> [Task to complete]: In the entries below, find every line with "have" and copy it.

Collected data entries:
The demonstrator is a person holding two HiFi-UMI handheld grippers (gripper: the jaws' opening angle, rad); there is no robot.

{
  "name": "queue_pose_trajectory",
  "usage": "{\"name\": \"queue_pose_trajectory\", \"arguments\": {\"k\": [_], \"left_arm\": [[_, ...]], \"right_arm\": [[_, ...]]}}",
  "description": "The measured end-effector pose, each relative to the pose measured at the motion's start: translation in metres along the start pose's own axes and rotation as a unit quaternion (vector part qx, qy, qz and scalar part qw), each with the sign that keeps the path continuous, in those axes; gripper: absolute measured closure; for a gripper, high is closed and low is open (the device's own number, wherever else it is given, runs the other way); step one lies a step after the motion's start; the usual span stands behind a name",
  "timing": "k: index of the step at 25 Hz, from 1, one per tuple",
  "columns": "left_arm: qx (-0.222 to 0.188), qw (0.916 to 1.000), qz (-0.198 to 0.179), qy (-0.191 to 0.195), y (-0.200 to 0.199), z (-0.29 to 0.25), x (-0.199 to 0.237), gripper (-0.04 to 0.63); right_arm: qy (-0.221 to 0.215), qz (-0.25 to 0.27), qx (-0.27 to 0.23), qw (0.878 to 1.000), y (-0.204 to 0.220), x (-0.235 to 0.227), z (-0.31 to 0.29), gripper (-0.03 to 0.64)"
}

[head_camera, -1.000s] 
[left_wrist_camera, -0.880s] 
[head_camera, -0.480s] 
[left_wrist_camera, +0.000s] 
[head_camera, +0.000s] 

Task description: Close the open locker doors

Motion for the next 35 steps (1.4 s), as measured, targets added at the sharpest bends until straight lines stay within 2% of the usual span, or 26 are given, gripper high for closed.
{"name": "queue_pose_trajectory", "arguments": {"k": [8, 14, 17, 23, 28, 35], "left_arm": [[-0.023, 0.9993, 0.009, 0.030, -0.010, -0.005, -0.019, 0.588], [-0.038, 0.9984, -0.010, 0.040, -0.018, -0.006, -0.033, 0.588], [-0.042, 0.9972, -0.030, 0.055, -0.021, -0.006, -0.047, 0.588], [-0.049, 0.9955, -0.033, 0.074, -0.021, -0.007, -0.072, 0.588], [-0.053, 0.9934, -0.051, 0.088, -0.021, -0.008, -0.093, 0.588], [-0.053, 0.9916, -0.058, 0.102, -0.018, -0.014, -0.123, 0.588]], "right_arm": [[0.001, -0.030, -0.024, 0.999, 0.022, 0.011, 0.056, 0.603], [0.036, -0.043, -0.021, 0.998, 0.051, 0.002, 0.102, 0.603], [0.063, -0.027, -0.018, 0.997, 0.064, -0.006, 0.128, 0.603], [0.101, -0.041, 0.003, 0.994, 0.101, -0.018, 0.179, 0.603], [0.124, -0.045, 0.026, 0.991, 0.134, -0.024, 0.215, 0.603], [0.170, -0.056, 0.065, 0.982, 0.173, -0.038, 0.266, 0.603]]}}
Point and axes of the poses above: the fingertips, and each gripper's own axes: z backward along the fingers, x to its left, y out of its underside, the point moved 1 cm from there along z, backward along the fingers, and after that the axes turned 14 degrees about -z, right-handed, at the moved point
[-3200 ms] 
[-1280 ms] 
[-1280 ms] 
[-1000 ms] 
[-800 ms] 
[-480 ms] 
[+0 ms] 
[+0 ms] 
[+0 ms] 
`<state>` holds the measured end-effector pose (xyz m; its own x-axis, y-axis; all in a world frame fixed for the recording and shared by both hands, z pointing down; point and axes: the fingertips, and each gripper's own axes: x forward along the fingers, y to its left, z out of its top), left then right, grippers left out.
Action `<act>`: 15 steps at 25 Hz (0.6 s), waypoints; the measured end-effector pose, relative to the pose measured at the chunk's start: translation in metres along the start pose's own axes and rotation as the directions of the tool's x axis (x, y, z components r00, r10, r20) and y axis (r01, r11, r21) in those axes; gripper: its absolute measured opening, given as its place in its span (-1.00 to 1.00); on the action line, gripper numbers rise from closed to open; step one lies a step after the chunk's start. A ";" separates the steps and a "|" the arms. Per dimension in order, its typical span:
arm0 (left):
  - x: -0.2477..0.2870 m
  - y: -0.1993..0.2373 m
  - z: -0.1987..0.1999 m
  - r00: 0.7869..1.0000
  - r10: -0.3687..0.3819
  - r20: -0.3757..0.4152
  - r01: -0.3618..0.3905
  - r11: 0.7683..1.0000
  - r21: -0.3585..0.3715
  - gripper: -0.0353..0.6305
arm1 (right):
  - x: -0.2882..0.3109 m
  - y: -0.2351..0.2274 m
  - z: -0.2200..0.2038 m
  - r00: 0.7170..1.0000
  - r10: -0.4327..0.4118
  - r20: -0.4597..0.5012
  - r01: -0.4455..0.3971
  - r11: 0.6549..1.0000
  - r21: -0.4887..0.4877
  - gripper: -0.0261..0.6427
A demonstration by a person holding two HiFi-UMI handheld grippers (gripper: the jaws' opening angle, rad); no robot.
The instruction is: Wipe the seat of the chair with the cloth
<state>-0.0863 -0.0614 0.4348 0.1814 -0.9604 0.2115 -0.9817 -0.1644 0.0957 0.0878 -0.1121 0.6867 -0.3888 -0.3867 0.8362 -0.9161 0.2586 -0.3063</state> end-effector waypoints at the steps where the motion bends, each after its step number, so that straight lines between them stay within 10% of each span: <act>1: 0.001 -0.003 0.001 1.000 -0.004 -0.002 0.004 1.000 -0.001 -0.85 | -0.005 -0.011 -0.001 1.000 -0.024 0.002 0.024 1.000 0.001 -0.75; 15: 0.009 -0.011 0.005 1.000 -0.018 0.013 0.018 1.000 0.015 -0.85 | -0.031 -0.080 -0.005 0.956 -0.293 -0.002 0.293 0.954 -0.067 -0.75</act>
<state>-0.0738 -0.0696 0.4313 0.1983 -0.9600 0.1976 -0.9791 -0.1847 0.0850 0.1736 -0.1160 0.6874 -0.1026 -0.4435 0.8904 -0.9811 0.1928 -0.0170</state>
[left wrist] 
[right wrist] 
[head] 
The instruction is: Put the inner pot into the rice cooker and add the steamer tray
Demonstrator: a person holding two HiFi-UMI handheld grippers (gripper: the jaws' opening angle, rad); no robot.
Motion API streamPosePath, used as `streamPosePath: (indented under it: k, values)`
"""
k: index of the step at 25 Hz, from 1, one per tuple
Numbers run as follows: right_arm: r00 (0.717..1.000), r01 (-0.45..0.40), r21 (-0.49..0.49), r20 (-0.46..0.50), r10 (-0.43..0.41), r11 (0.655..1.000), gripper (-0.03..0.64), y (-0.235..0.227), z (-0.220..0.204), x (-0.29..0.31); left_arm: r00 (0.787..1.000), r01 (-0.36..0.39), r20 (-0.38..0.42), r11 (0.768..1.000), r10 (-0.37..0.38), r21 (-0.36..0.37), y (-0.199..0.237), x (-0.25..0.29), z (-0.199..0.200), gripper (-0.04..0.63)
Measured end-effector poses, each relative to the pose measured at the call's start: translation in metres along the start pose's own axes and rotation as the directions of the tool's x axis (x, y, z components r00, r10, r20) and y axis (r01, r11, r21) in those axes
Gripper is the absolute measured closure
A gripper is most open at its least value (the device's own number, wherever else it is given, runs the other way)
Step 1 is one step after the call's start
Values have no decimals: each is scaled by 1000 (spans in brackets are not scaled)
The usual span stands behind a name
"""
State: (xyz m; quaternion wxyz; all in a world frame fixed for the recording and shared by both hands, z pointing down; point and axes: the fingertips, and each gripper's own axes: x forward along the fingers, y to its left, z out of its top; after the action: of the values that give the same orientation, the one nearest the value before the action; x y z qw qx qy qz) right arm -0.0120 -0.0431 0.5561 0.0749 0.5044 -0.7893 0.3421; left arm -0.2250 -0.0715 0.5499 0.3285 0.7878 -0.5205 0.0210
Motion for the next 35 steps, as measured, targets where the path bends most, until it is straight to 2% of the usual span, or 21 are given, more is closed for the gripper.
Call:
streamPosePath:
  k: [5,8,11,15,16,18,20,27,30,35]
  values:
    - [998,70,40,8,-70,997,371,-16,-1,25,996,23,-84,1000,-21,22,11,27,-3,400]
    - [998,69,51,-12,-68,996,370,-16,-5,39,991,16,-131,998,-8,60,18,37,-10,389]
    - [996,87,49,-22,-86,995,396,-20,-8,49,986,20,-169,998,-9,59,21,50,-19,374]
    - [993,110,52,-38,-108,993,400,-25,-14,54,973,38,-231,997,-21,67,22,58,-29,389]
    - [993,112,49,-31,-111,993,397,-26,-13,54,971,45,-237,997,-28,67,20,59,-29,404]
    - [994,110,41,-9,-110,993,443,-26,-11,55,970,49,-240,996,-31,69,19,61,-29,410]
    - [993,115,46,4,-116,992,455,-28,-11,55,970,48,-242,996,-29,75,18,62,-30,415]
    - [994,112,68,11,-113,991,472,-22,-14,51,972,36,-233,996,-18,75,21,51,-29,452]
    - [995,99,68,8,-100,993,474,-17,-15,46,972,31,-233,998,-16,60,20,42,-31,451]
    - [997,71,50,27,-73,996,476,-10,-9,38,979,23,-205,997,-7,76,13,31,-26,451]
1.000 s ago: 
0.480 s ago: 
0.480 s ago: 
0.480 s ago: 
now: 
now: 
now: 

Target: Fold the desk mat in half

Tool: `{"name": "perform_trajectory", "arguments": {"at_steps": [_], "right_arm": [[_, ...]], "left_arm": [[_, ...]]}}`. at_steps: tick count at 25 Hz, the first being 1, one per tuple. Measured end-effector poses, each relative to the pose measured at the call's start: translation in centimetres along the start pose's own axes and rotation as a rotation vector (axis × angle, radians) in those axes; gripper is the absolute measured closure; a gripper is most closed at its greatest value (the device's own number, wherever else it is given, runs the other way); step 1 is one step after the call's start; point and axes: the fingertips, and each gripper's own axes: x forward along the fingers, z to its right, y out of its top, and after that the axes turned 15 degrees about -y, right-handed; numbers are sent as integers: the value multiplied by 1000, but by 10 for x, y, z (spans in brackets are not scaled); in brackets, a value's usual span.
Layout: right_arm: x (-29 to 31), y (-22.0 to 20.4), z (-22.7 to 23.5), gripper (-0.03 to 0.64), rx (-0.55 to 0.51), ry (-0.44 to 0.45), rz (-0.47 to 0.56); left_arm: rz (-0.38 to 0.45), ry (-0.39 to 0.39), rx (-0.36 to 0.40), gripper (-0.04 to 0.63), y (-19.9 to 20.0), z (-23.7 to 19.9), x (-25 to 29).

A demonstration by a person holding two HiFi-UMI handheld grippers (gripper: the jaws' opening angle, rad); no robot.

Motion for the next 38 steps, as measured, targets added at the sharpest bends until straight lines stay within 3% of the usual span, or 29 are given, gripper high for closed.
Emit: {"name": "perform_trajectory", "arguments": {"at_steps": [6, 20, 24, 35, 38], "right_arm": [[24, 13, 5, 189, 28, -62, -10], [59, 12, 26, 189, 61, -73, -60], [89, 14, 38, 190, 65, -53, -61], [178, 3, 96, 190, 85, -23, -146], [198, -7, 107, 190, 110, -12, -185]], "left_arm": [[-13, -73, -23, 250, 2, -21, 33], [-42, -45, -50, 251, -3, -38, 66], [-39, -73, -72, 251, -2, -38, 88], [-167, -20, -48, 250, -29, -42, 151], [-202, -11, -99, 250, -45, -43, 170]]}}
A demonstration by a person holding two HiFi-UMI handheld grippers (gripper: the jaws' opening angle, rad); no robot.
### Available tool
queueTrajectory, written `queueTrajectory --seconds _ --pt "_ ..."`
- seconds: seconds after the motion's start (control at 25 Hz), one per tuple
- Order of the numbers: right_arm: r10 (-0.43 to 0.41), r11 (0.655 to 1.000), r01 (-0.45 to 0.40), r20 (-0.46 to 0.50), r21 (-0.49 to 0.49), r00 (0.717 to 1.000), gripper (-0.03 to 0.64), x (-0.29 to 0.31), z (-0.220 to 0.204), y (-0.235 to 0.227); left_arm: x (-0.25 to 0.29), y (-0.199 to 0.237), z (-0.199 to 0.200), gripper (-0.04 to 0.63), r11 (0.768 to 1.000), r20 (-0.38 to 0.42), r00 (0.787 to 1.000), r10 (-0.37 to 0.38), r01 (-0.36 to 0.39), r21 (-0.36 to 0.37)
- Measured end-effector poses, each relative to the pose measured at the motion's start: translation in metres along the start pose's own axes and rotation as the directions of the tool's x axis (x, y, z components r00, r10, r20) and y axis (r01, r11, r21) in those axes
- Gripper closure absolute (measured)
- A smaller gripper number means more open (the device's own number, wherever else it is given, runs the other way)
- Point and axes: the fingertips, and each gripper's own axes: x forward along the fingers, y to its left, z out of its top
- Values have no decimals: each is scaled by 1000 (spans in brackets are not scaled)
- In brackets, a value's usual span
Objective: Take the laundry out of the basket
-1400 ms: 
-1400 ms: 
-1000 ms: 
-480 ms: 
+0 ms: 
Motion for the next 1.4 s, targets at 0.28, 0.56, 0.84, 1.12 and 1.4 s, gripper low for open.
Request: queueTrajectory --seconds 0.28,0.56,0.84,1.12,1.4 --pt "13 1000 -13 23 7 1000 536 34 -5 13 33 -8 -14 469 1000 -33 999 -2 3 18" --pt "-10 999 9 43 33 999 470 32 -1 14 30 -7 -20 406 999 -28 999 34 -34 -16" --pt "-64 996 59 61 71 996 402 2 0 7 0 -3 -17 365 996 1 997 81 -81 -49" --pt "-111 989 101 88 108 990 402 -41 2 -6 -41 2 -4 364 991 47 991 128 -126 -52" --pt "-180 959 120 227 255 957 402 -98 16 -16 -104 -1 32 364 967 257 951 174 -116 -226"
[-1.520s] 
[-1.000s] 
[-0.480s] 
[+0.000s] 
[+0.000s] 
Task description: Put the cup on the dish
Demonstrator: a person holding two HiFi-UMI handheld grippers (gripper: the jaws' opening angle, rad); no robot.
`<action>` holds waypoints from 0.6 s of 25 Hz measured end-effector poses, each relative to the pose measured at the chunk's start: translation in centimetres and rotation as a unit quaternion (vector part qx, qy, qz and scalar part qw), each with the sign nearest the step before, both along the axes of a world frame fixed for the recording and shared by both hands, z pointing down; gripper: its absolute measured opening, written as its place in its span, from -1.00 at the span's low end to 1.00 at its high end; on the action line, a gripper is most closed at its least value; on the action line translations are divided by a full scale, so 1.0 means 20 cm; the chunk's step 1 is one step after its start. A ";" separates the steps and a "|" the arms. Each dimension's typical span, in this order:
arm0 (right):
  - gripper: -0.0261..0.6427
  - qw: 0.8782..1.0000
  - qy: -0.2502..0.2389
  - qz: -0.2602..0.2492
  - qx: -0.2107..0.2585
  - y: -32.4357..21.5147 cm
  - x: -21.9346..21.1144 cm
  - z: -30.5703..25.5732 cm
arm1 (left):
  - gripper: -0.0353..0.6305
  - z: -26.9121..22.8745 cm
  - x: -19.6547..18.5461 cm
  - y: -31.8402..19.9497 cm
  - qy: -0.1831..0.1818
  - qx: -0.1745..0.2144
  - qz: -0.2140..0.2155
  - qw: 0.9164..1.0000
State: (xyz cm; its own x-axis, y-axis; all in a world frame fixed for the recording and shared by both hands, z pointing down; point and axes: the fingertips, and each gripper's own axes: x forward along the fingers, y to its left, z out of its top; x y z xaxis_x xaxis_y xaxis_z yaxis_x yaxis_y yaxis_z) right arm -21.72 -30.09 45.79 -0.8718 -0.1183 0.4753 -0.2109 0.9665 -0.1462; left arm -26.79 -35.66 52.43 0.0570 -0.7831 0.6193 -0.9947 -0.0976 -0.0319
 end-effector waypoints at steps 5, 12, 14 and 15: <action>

> [Result for this exercise]:
Values have no decimals: each is scaled by 1000 (spans in brackets are not scaled)
- Values have no decimals: each is scaled by 1000 (spans in brackets are not scaled)

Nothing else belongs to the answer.